Liddick: Turn off the A/C
So, watching the oil boil furiously out of the ocean floor in the Gulf of Mexico, what are we to do? Our president has an answer: pass the House of Representatives’ cap-and-tax bill currently languishing in the Senate. This will surely usher in a grander version of our very own Governor Ritter’s “New Energy Economy,” replete with windmills, solar panels, cars the size of my thumbnail and a few smug, self-satisfied environmentalists who are rich enough to keep both the refrigerator and the lights on. As for the rest of us, well …
“Spain shows the way!” Was the cry of those pushing the “green jobs” agenda a few years back. These days, one doesn’t hear that much about Spain from the enviro side because ironically, they were right. Spain’s economy went right over a cliff: For every “green job” created, 2.2 jobs were lost. It doesn’t take a solar power engineer to figure out that following Spain’s lead is not going to end us in Utopia. But who’s paying attention to the boring old past?
Meanwhile, here in the present, Xcel is trying to disguise the fact that your electricity bill is going to have to shoot up faster that a cat whose tail has been chomped on by a pit bull, because they don’t have the capacity to run everyone’s air conditioner full blast during the summer. And what with the switch from coal generation to natural gas, better grab your wallet with both hands. Stephen Chu – Barack Obama’s misnamed Secretary of Energy – is about to see his fondest wish fulfilled: Electricity rates are going to quadruple, or more. Do you feel all righteous yet?

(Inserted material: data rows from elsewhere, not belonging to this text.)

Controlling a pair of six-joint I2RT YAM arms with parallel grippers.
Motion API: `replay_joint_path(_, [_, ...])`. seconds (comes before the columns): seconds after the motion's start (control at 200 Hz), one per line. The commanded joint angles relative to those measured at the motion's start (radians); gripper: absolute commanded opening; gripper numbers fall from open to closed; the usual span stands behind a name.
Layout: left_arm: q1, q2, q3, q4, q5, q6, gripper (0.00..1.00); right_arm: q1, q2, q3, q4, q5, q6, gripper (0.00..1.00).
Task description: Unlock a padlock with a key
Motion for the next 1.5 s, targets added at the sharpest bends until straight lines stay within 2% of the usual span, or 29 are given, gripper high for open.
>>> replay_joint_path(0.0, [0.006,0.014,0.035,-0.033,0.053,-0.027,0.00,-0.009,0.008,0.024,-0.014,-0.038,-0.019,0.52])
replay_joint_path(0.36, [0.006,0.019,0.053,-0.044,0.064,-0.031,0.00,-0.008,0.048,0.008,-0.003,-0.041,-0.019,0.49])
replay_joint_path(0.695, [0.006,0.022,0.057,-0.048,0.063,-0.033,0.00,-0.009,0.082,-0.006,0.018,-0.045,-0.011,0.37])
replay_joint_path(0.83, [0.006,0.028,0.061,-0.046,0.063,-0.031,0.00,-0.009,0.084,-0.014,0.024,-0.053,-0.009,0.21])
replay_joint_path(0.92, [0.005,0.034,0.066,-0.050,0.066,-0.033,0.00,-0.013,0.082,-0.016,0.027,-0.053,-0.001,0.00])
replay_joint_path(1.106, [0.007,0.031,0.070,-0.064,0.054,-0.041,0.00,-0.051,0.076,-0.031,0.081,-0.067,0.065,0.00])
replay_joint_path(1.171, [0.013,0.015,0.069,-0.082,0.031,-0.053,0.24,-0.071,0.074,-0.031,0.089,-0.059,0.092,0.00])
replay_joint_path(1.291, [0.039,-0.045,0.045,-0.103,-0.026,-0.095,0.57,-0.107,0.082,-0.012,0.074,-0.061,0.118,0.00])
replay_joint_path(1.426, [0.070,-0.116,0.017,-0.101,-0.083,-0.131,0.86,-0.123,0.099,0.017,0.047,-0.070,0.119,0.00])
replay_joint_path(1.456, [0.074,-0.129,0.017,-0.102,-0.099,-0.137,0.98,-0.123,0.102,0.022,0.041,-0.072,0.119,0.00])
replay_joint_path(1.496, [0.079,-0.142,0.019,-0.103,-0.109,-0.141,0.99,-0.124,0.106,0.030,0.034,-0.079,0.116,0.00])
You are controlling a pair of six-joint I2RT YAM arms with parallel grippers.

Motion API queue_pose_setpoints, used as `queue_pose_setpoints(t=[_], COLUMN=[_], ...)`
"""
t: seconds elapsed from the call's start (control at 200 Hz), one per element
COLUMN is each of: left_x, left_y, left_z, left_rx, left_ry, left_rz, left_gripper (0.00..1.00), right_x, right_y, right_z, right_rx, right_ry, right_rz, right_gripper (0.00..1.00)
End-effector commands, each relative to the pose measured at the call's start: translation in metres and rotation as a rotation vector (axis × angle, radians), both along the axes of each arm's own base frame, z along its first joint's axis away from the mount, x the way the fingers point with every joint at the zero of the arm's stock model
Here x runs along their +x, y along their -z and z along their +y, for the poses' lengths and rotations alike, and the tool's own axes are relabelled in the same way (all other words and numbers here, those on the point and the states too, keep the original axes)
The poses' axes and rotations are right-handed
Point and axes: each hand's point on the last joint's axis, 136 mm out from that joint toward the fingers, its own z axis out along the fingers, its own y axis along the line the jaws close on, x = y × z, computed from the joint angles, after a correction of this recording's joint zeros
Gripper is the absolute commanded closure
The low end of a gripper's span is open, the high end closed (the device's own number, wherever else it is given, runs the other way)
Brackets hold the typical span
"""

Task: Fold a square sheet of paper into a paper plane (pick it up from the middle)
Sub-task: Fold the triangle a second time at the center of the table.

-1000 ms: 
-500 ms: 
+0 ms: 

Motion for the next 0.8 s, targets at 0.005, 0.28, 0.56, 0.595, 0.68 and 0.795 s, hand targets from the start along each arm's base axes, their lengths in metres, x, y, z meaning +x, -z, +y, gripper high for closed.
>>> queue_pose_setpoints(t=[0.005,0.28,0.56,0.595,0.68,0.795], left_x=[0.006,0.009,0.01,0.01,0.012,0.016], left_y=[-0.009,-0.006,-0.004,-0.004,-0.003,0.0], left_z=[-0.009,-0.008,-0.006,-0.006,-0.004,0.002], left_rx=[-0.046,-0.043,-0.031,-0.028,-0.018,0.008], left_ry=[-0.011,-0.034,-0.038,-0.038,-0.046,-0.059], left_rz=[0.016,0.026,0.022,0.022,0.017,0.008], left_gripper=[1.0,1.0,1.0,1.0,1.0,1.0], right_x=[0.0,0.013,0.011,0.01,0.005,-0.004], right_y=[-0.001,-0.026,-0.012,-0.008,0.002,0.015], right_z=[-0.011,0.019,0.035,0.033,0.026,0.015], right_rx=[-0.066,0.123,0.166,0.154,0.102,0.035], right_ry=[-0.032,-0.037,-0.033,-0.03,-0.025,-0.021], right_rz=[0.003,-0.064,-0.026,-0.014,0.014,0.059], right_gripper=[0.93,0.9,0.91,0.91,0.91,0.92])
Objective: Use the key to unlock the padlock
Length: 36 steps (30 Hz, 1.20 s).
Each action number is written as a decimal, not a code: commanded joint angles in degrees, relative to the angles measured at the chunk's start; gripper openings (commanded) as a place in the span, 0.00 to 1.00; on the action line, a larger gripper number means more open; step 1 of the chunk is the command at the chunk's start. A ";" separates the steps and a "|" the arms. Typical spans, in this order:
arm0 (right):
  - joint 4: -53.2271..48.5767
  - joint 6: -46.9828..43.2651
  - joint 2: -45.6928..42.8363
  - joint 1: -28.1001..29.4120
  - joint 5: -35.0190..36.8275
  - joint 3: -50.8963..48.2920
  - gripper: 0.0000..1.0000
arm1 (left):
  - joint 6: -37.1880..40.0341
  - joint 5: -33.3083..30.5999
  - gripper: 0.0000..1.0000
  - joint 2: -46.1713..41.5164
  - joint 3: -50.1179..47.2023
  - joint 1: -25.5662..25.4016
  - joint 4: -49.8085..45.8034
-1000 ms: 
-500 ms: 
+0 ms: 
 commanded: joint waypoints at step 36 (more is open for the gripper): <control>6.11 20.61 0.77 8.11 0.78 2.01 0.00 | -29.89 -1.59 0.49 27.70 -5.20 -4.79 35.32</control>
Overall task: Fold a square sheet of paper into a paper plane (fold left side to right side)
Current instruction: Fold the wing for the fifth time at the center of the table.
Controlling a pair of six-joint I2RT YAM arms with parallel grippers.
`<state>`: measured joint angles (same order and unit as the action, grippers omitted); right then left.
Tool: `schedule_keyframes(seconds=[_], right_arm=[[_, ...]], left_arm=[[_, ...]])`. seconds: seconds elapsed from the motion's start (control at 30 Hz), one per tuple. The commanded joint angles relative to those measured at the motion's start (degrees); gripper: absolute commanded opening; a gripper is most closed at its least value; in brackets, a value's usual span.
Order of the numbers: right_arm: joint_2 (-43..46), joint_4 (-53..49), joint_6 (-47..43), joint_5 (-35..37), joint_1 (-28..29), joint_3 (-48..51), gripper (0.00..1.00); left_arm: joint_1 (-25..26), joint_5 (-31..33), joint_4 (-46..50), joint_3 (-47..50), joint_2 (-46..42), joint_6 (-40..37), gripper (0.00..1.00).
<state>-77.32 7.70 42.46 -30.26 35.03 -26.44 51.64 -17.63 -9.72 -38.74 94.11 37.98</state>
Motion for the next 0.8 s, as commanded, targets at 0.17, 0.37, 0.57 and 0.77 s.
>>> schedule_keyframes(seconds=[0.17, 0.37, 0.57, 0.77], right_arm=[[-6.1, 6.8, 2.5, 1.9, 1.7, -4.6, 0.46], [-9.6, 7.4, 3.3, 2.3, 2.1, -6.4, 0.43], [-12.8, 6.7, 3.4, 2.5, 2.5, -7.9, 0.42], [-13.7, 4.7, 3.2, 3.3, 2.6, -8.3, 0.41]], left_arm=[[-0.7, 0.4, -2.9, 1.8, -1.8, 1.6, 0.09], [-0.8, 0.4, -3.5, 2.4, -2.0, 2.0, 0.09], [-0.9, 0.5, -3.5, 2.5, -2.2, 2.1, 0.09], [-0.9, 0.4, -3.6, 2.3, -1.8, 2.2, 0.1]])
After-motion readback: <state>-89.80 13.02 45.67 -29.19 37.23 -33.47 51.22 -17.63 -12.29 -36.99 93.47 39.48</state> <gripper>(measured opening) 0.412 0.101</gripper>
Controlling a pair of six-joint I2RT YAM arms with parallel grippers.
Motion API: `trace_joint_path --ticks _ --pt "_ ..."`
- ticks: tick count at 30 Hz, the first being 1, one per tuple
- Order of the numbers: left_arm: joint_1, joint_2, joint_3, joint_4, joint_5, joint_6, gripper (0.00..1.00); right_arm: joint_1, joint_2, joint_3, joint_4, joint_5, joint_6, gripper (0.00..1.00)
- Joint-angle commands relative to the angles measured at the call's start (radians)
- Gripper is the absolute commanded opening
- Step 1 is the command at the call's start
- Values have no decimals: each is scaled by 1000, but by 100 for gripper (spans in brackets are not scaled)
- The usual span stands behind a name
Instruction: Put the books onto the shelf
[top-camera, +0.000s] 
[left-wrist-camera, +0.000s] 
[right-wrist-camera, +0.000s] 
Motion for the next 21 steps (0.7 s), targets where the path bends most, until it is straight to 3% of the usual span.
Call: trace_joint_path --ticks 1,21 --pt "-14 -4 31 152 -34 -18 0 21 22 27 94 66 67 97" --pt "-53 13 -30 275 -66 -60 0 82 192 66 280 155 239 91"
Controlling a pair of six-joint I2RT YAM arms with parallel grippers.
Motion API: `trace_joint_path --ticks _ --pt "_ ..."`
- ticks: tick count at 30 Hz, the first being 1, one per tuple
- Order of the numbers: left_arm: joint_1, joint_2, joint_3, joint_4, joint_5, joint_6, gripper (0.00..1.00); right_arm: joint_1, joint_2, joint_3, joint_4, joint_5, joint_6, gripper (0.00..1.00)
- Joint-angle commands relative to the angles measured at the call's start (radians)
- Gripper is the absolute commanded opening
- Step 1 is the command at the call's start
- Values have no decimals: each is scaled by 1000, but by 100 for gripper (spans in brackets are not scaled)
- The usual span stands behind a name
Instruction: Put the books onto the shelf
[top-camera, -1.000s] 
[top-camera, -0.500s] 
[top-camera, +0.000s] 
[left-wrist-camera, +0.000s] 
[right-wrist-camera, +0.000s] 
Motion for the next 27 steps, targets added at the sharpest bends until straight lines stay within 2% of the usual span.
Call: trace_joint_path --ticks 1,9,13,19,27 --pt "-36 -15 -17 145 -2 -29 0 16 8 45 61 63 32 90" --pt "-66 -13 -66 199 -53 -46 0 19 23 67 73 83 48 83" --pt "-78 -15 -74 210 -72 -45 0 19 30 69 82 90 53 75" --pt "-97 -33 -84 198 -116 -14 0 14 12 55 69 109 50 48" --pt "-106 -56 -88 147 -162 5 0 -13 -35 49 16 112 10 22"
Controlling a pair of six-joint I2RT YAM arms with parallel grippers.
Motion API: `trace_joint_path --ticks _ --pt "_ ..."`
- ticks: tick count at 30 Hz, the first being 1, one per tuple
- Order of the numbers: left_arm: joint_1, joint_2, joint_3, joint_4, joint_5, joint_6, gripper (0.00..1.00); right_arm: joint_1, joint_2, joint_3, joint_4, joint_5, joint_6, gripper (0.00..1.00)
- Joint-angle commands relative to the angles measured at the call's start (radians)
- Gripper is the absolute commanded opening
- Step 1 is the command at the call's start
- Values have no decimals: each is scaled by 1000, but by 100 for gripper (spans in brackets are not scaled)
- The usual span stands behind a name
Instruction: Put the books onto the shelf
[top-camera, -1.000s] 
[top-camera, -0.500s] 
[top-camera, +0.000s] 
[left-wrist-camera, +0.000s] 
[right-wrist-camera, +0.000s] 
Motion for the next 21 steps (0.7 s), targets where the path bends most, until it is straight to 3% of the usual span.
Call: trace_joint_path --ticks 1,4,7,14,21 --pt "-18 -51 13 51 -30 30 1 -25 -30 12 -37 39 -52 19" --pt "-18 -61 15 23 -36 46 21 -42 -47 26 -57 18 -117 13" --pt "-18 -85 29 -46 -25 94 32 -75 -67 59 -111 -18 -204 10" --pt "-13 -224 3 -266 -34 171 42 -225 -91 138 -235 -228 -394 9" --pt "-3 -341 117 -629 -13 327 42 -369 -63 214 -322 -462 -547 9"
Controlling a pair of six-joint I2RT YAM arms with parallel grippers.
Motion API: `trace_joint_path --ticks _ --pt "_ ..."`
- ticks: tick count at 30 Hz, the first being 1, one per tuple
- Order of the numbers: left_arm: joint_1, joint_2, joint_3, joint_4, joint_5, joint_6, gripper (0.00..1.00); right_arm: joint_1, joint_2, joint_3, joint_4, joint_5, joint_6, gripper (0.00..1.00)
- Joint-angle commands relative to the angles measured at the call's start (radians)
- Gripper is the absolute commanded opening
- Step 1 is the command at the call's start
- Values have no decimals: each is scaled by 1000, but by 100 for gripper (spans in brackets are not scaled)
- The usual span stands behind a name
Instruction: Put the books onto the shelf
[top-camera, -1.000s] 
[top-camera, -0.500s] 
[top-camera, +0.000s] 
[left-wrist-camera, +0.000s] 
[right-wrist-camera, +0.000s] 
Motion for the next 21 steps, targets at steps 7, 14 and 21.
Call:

If not, consider this: If we switch to an electricity-based economy, there’s going to have to be a whole lot more generating capacity. No matter how much we swelter during the summer or freeze in the winter; no matter how fervently we desire it, how often we close our eyes, click our heels three times and repeat “There’s no power like green power”; no matter how much we mandate, we just don’t have the watts or the transmission infrastructure to force the change, even in a decade. Maybe, two.
Gas and coal-powered, hydro, solar, wind, nuke – if we’re serious about moving our economy all-electric, we’ll need every source. But from the “hands off the San Luis valley” campaign and other spats over sites, views and transmission corridors right here in the home of the “new energy economy,” rhetoric is easier than implementation.
Here’s an exercise to help understand what it means when energy supply is prevented from keeping up with demand: Turn off your air conditioner. Forever. Unplug the fridge, computer and TV. Plug them back in for eight hours a day. Forever. Because that’s all you’re going to have, or all you’ll be able to afford, if the no-more-carbon crowd has its way. If you don’t believe it, consider this: The move to give the EPA the power to regulate carbon dioxide as a toxic gas was mostly a political ploy to push a comprehensive cap-and-tax bill through Congress. Now that the bill is stalled, it looks as though the EPA may actually have to start regulating the stuff, and that terrifies both the lawmakers and EPA regulators and economists who understand the impact of doing so.
There’s more: even if we were able to imagine a new manufacturing sector using cheap, abundant electricity – supplied perhaps by nuclear power, as in France – there would be the obstacle of the transportation sector.
Here’s the problem: Petroleum is, aside from radionuclides, the most energy-dense fuel we know. And the most convenient. A 42-gallon barrel of oil offers about 6.1 gigajoules of energy. A ton of bituminous coal serves up 40 percent less, and a cubic meter of natural gas comes in lower still. So unless we want to have cars with miniature thorium reactors or a tank the size of Cleveland full of explosive gasses so we can drive from Breckenridge to Denver and back, don’t look for oil to disappear soon.
Electric cars? Batteries? Yes, storage technology has come a long way, and there is promising research ongoing. But it’s a long slog from the laboratory to the assembly line and, assuming that exotic metals like lithium are in the mix, we are merely trading one set of problems for another. Venezuela and Saudi Arabia won’t be taking our money. Bolivia and Afghanistan will.
So here’s another exercise: while we’re waiting for the new energy Nirvana, buy only 10 gallons of gasoline a month. When you use it, you’re walking. If that’s inconvenient, tough. Don’t you know that Earth is in the balance? That there’s a war on?
And stay away from that air conditioner.